Thursday, 18 October 2018

Shout out to my unsung heroes #1

Late afternoon, high Summer, sunshine, warm water.   I was elated; I had just managed to propel myself across from one end to the other – only the shortest distance, but still -  my first width! With no armbands!

Do you remember that feeling when you learned to swim?  The moment of transition, I mean. Much like learning to ride a bike - the first time you manage it unaided comes as a big surprise.  There’s a sense of disbelief.  In your head:  Are you sure no-one's pushing me?  Are you sure there’s nobody helping? 

And then, it sinks in: there’s no turning back, you won’t lose it, you’ve got the knack, you’ve got it!  and you’re away.  There are still things to learn, but the biggest block of all – the lack of confidence to try – has been conquered.

Mine happened in Mrs E’s back garden.  There was a small group of us, we were about nine or ten years old.   The school trips to the local indoor pool had been awful for us.  We were the inferiors in this scenario; we couldn’t join the main activities because we hadn’t yet learned to swim.  So the teacher cordoned us off in a tiny secton of the shallow end, gave us armbands and (pretty useless) polystyrene floats, shouted out a few instructions which made us feel worse (it wasn’t instructions we needed, it was understanding) and treated us as a major inconvenience to their proceedings.  Fellow classmates dived and jumped in at the deep end and we just tiptoed about nervously, never daring to venture beyond where our feet could touch the floor, not believing our clumsy little bodies were ever designed to float.    I already hated Rounders, I dreaded Sports Day and now Swimming was another thing I couldn't do properly.  You know, it still irks me today that my school experience in general (both primary and secondary) didn’t place as much value in the ability to draw pictures as it did in running or hitting a ball.  How different things might have felt if it had.

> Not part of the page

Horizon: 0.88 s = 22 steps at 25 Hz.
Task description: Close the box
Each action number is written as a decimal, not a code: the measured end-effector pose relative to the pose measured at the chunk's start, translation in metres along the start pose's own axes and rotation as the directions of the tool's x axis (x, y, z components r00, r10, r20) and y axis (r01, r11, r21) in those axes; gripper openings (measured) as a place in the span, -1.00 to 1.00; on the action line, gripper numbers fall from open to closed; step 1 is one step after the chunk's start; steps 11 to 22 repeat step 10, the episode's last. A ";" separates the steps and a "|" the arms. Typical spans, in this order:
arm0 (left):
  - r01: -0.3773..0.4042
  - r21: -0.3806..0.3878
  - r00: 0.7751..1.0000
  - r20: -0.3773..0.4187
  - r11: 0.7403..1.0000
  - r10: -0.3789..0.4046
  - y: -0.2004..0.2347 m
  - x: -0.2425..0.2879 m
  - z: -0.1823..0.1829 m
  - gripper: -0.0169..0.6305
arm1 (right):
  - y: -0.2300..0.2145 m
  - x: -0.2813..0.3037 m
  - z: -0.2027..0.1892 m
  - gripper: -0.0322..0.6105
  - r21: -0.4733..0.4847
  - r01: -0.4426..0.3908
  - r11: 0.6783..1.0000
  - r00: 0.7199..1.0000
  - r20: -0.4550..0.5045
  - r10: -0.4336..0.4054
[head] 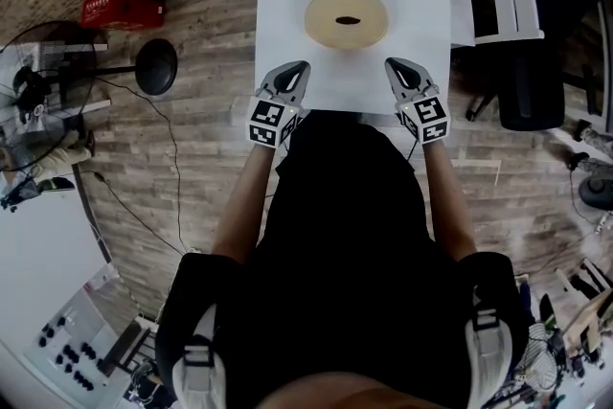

However, Mrs E came to the rescue, and here I am writing about her because I started thinking about the unsung heroes in my life – nothing grand or dramatic, nobody saved me from sinking in quicksand or from falling down a well, but there are people I think of whose inspiration in one form or other made a huge personal difference.

She had this little pool in her back garden and had come to some arrangement with my school to start teaching the non-swimmers in small private groups each week.   No more trips to the local indoor baths with their stench of chlorine and fiddly lockers.  That Summer in her garden she nurtured my confidence with great patience, kindness and individual attention, until after a number of lessons everything just fell into place.  I'll never forget that moment, just as I'll never forget the cycling one either.  Anyway, it was just something she did and enjoyed, and once I’d learned there was no need to go back and I was off to secondary school and I hardly ever saw her again, nor had much reason to think of her.  But all these years on I realise what a simple difference she made - not that I do a lot of swimming these days but the point is:  I know I can.  Any time I’ve ever lowered myself into a pool, fooled around in a lake, or let the salty waves of the sea support me as they rise and fall and tangle seaweed round my feet, I  should thank Mrs E for teaching me to trust in myself.

Wire: Our Swimmer

Wednesday, 10 October 2018

Name that tune

A very quick lazy post today, but this clever and original music-related artwork really appeals.  As someone who thinks visually (often to my detriment), loves nature and who has difficulty remembering lyrics, I think I’d like every one of my favourite songs to be illustrated by graphic artist Katrina McHugh.

Take a look here.....

Saturday, 6 October 2018

More dancing boys for your delectation

Some may call it kinky.  It certainly is a little perverse.   Maybe you share my thing; and if so, it’s okay, you’re safe to admit it here and we can wallow in our weird taste together:

The strangely compelling fascination for the unconventional footwork (and hipwork and armwork and more)  of certain musical men.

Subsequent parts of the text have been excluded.